Today we see enlightenment as a quest, a bit like a treasure hunt. You know this quest that will bring you to one of the highest peaks of the Himalayas where you will risk your life to find a cave where a great master stays in meditation all day long. As soon as you enter the cave, you will hear telepathically a voice telling you: “I was waiting for you. If you wish to discover the greatest secret of enlightenment, you will have to stay in meditation outside for 72h straight without interruption or movement.” So here you are under the rain, the cold, the tiredness, the wind, the pain, the sun, and of course, those annoying mosquitoes, trying not to move to find enlightenment. Well, this little story ends on the fifth hour of meditation when the seeker was about to leave and drop everything. Suddenly, a realization struck him; enlightenment was part of him all this time, and this whole adventure was only a pretext to discover it.
This whole quest is just the result of a “special tag” we put on enlightenment, and it’s one of the reasons why only very few people discover it. We are in a society where we have to work hard and do everything in our power to reach our goals. Well, that’s the way we have been taught, and of course, we tend to apply this principle to our spiritual quest. Ironically, enlightenment works the other way around. It starts with a realization that leads us into disillusion. This realization comes by doing nothing.
If we look closely at the most common techniques to attain enlightenment like meditation, prayers, mantras, etc. Are they not the closest “doing-nothing-activity”? Since we are used to non-stop doing things, it’s nearly impossible to grasp the idea of doing absolutely nothing. The great masters understood this obstacle. That is why they shared these transitory techniques. If we have run all our lives, it is almost impossible to understand the complete stop of movement. We must start by slowing down before we can stop.

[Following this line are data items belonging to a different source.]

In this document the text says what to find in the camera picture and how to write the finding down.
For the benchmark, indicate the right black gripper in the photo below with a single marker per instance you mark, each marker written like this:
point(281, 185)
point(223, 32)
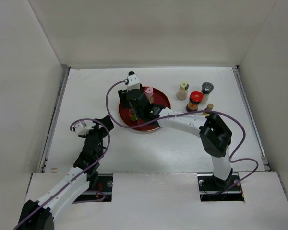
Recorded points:
point(123, 97)

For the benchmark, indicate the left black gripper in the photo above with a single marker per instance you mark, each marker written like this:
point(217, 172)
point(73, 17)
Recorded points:
point(106, 124)

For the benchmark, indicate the green-labelled chili sauce bottle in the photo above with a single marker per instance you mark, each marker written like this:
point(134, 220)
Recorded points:
point(132, 115)

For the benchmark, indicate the pink-capped spice shaker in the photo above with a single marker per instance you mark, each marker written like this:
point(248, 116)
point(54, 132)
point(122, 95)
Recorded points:
point(149, 92)

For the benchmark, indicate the yellow-capped spice shaker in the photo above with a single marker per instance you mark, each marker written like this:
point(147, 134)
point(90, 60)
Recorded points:
point(183, 91)

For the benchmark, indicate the red-lidded sauce jar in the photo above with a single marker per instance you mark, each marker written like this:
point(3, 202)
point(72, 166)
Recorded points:
point(194, 100)

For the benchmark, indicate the small gold-capped oil bottle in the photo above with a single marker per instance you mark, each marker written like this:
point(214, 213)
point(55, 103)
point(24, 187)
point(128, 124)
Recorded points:
point(208, 108)

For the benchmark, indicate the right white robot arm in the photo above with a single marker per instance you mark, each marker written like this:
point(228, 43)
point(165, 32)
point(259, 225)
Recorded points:
point(213, 132)

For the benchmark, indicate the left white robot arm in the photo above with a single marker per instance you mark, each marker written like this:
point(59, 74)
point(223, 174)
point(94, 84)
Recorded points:
point(41, 214)

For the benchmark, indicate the round red tray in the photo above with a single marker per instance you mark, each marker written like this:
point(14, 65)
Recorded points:
point(159, 98)

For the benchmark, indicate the grey-capped pepper shaker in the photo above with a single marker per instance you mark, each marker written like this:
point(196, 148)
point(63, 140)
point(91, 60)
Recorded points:
point(207, 88)

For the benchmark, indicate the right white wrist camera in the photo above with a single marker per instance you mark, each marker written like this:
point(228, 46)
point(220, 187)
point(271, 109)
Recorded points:
point(132, 82)

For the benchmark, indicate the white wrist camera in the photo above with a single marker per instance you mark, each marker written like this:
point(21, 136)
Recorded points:
point(81, 128)
point(132, 82)

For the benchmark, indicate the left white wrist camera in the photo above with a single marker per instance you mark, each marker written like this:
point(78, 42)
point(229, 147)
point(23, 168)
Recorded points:
point(81, 128)

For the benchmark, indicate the left metal frame rail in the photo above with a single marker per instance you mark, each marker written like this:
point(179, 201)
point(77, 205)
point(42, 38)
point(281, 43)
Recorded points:
point(54, 118)

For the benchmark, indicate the metal frame rail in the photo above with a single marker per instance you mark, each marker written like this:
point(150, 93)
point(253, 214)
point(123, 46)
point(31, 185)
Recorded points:
point(251, 118)
point(54, 118)

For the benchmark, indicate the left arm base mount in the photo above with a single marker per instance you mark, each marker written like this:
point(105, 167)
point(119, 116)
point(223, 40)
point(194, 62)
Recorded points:
point(99, 191)

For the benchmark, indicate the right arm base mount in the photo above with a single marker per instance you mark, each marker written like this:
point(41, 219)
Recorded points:
point(212, 189)

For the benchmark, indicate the right metal frame rail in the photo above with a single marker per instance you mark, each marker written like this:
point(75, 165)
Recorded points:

We are composed of several spheres. They can be summed up in two: the outer sphere and the inner sphere. We rarely separate the two. Some spiritual techniques teach external stillness to help us divide the two. Doing nothing on the outside can help us to achieve inner quietness, but it’s not always the case. Try it, you will find it rather difficult. Sitting in stillness is one thing, but even if our physical body does not move, our mental and emotional bodies can get crazy on their own. Those techniques are there to help us understand that those two spheres work together but are independent of each other.
Many people who are asked to talk about their awakening experiences will tell you something like: “I was doing my practice, and I was about to let it all go, tired of not having any result. When suddenly, I had my awakening.” These are the perfect example that by dropping the outside doing, they dropped simultaneously their inner doing and realize the inner stillness. But now, if they do not understand that it is neither the technique nor the absence of external movement that guided them to the awakening, but the inner stillness and letting go. They will be stuck unable to recreate the experience.
Enlightenment, this permanent inner stillness, is for everyone. We don’t need to go on a three-year silence retreat or spend countless hours in meditation to grow closer to it. We simply need to separate our inner sphere and outer sphere. Enlightenment is nothing more than this complete and constant separation that allows us to be in inner stillness, no matter what we are doing or what is happening on the outside. So yes … to reach the awakening and the enlightenment, we simply need to do nothing.